Week 6 Discussion 1
This week, you will be submitting a data analysis plan for your research proposal. Share your research questions and research project as well as your anticipated type of quantitative analysis with the class. What quantitative test/s are you going to conduct on your data (t-test, correlation, chi-square, regression, ANOVA, ANCOVA, etc.) and explain why you feel this is the best test. Then, examine at least two of your classmates’ posts and comment on their chosen methods of analysis. Do you have any suggestions for improvement? Are there any concerns regarding their chosen methods?
For my research project on the effectiveness of telehealth in treating Major Depressive Disorder (MDD), my research questions revolve around assessing the impact of telehealth interventions on depressive symptoms, treatment adherence, and patient satisfaction. To analyze the quantitative data collected from surveys and assessments, I plan to conduct regression analysis.

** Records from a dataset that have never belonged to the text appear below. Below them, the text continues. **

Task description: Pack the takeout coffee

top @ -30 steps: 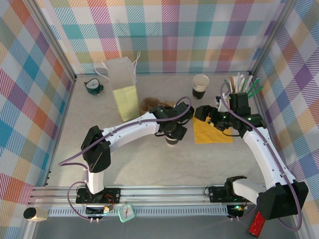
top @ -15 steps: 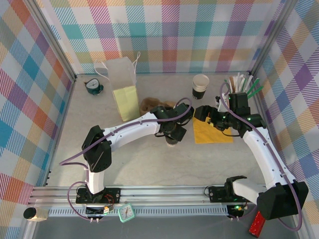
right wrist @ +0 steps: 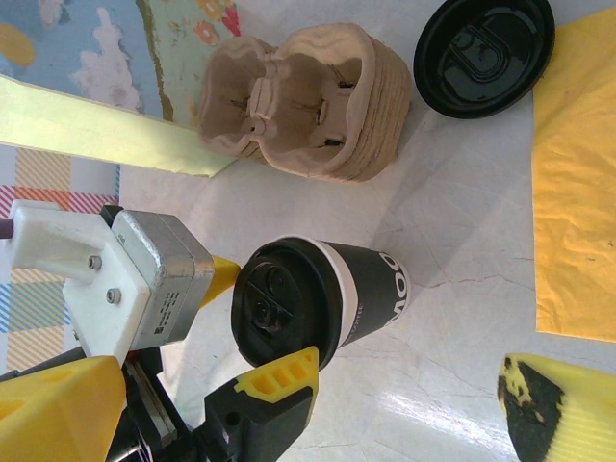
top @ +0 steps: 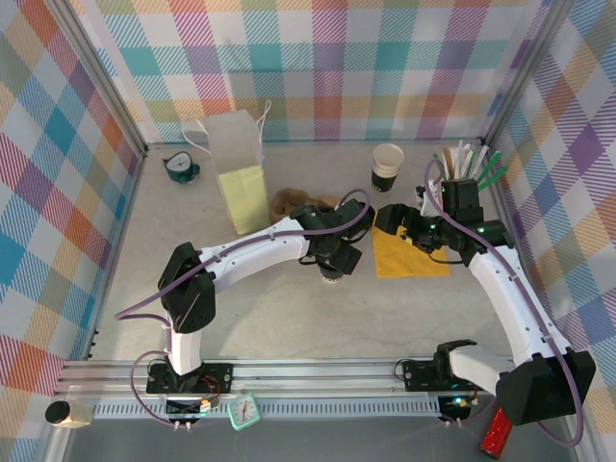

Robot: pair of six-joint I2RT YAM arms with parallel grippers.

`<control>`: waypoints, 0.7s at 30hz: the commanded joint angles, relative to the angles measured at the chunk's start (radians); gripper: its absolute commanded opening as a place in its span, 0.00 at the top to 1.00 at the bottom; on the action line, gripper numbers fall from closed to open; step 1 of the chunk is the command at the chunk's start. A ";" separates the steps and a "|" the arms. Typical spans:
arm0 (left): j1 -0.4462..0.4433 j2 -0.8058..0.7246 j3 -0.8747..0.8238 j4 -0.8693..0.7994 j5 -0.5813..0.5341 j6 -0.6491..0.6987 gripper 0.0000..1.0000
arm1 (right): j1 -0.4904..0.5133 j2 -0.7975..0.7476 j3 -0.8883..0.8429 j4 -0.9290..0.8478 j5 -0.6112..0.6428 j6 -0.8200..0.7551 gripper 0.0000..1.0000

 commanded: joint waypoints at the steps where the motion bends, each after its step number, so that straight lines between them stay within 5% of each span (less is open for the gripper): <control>1: -0.011 -0.004 0.009 -0.024 -0.002 -0.006 0.10 | 0.012 0.008 -0.009 0.020 0.005 0.009 0.01; 10: 0.007 -0.084 0.035 0.012 0.007 -0.064 0.04 | 0.054 0.093 0.012 0.024 0.012 0.023 0.01; 16: 0.103 -0.249 -0.106 0.113 0.080 -0.202 0.06 | 0.087 0.174 0.018 0.044 0.020 0.038 0.00; 21: 0.199 -0.346 -0.276 0.204 0.203 -0.317 0.15 | 0.126 0.239 0.022 0.070 0.003 0.039 0.19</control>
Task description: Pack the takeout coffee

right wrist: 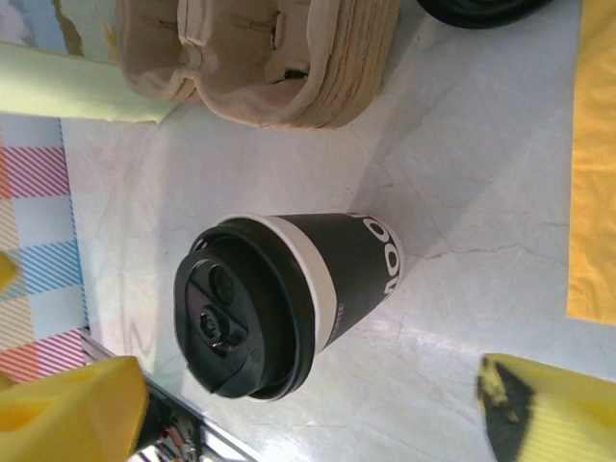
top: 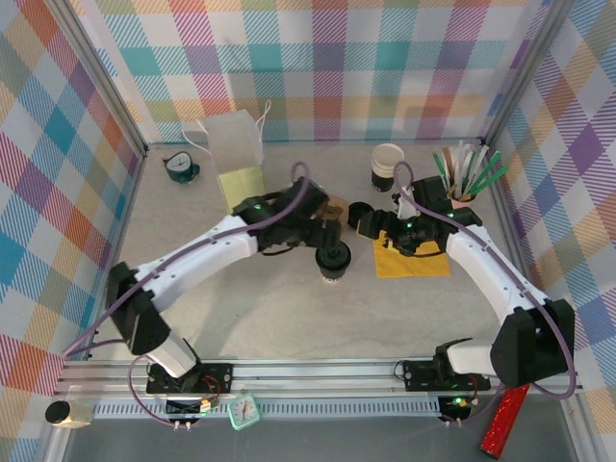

Regression analysis is the most suitable quantitative test for this study because it allows me to examine the relationship between multiple independent variables (e.g., frequency of telehealth sessions, duration of treatment, patient demographics) and a continuous dependent variable (e.g., changes in depressive symptoms over time). By conducting regression analysis, I can assess the predictive power of various factors on treatment outcomes and identify significant predictors of treatment effectiveness. Additionally, regression analysis enables the exploration of potential interactions and moderating effects among variables, providing a more nuanced understanding of the factors influencing telehealth outcomes for MDD patients.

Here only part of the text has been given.